Millennial Grocery Guide

Easy Shrimp Scampi

shrimp-scampi

How this guide works: Ingredients are broken down into approximate location in the grocery store, by order that you'd usually purchase them (produce, then shrimp first, and over to the dry goods aisles). There is also a cost of ingredients scale ranging from $ (very cheap) to $$$$ (extremely expensive - I'm not sure any of my recipes even have an ingredient like this yet). 

About Millennial Staples: These are items you should always keep stocked in your fridge, freezer, or pantry. It will make throwing together a quick dinner easy and simplify grocery shopping. It allows you to purchase food on sale, and all these items are extremely unlikely to go bad before you use them!

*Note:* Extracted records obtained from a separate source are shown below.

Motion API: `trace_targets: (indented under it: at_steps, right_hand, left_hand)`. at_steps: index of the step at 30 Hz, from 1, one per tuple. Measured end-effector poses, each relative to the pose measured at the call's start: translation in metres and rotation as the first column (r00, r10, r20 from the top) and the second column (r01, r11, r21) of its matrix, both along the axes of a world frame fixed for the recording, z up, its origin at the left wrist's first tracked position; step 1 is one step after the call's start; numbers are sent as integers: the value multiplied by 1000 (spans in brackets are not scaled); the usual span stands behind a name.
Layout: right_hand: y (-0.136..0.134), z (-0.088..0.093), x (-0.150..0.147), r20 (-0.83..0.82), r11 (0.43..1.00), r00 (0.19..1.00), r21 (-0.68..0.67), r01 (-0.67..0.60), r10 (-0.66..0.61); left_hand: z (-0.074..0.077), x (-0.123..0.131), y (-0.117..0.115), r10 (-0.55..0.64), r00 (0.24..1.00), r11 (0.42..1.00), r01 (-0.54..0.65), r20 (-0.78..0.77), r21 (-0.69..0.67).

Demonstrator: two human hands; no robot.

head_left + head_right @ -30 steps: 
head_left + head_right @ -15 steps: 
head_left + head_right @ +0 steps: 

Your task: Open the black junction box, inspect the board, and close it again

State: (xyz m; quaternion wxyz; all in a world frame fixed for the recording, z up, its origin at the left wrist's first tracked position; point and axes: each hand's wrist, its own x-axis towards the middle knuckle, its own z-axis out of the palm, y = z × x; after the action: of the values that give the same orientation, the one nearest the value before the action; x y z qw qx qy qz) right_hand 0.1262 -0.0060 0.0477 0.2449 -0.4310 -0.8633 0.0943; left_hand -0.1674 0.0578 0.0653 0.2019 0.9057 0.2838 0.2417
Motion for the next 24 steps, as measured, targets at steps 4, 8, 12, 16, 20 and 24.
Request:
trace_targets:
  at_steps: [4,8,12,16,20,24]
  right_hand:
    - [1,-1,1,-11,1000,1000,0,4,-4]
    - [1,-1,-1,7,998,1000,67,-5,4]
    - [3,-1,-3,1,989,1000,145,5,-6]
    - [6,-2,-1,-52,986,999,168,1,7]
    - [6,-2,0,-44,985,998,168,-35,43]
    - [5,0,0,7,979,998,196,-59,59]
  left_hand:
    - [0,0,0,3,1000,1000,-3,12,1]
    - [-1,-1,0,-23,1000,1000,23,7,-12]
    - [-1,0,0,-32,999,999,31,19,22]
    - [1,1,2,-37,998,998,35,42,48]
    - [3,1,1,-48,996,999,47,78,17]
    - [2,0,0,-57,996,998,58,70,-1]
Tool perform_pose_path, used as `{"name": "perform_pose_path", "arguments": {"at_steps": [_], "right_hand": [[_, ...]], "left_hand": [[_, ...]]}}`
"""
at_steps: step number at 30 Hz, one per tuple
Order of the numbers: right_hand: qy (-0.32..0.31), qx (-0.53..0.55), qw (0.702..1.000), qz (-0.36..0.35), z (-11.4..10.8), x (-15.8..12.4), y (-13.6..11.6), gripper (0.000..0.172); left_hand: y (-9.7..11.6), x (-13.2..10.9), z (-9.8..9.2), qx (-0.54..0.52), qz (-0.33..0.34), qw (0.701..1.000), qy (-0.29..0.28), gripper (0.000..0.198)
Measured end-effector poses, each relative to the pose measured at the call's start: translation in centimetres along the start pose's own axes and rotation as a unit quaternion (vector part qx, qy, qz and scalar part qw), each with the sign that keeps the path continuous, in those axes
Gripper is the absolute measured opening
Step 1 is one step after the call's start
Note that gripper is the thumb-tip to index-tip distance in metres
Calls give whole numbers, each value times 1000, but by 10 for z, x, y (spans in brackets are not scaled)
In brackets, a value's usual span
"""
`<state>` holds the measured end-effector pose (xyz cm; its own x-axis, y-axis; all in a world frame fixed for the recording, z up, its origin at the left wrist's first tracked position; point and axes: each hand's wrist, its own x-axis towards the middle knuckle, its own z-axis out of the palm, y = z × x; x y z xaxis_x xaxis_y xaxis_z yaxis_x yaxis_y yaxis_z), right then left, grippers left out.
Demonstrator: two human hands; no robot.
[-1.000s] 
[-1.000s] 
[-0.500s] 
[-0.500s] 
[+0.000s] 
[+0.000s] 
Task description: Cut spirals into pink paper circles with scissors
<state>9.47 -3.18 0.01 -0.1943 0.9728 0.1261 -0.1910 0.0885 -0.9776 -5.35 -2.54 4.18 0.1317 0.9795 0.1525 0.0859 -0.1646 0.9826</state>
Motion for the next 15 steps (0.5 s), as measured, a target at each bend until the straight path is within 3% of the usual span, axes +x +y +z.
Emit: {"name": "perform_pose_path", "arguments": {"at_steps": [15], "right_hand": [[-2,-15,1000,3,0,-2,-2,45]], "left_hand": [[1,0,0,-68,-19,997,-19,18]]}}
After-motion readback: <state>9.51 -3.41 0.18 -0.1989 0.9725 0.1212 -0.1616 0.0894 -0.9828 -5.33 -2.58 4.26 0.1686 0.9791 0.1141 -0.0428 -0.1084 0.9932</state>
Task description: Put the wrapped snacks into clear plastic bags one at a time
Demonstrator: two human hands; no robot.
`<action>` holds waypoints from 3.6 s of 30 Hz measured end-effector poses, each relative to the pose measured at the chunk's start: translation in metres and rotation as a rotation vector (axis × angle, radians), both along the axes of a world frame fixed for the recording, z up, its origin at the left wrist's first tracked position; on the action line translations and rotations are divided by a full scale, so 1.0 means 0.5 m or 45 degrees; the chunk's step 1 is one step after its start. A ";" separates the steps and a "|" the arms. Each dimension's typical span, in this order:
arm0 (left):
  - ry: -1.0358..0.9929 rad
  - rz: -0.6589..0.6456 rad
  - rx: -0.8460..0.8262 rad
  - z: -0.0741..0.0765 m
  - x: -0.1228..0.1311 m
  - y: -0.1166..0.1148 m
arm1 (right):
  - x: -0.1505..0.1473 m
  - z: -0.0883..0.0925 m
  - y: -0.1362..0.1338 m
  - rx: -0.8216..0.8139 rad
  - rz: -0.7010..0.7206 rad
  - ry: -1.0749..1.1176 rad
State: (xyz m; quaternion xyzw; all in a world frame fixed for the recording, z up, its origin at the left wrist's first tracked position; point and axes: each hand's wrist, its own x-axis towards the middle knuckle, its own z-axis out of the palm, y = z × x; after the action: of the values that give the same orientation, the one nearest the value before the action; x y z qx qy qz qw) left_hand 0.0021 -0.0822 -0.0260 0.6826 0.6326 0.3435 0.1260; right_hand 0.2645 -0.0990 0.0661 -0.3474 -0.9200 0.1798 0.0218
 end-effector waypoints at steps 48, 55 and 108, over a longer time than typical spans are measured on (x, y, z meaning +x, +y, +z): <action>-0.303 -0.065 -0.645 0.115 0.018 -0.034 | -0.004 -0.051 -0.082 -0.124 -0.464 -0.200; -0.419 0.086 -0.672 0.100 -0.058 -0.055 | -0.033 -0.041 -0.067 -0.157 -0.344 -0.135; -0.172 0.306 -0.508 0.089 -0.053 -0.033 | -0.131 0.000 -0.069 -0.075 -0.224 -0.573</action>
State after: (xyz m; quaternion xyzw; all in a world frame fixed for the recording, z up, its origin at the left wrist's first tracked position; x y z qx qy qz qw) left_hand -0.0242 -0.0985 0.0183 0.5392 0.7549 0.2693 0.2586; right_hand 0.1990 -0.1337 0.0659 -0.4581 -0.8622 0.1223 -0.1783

For this recipe, ALL of the ingredients are Millennial Staples in my life. That means this is a recipe I've always got in my back pocket for an impromptu night at home. Using parsley paste, keeping protein like shrimp readily accessible in the freezer, and keeping staples like lemon, butter, and garlic on hand mean you can whip this meal up at a moment's notice.

From Your Pantry

  • 2 cloves garlic $ Millennial Pantry Staple
  • Olive oil, to taste $ Millennial Pantry Staple
  • Salt & pepper, to taste $ Millennial Pantry Staple
  • 4 tablespoons butter $ Millennial Pantry Staple

Produce

  • 1 lemon (3 tablespoons lemon juice) $ Millennial Pantry Staple You need about 3 tablespoons of juice, which will require anywhere from half a lemon to a whole lemon.
  • 1 tablespoon parsley paste, or 2 tablespoons fresh chopped parsley $ Millennial Pantry Staple I'm really into the squeezable herb pastes that come in a tube you can get at the grocery store. Parsley is perfect in squeeze form, especially because it's going into a sauce here. I talked about these herb tubes a lot in a post here. Substitute: You can also buy fresh parsley and chop it up.

Frozen Seafood

  • 10-15 jumbo shrimp, frozen & raw $$ Millennial Freezer Staple I buy shell-on, partially-deveined, frozen, raw shrimp. The majority of shrimp sold in U.S. supermarkets has already been frozen (like most seafood purchases for budget-conscious shoppers, it makes more sense to buy frozen seafood). Therefore, it's best to buy frozen shrimp from the store and handle the defrosting yourself - this leads to the best price, quality, and food-safety practices. I used to buy pre-cooked frozen shrimp but since switching to raw shrimp I can definitely confirm that raw shrimp leads to much better taste and texture when defrosted and cooked. While it's easier to cook with jumbo shrimp (it will say 16-25 count on the bag, referring to the number of shrimp per pound) just because it minimizes the number of shrimp you need to bread and coat with coconut, you can do this recipe with any sized shrimp! Pre-shelled shrimp are more expensive and mangled by the process, and just aren't as tasty. My shrimp are partially deveined, so I do spend the 3 minutes or so peeling & deveining the insides of the shrimp before cooking. If you really want to do your research, check out Everything You Need to Know to Buy Better Shrimp.

Dry Goods

  • 1/2 box pasta $ Millennial Pantry Staple You can use any shape pasta here, but long skinny pasta is most traditional for shrimp scampi. I use whole wheat spaghetti in my recipe. You can also substitute gluten free pasta here!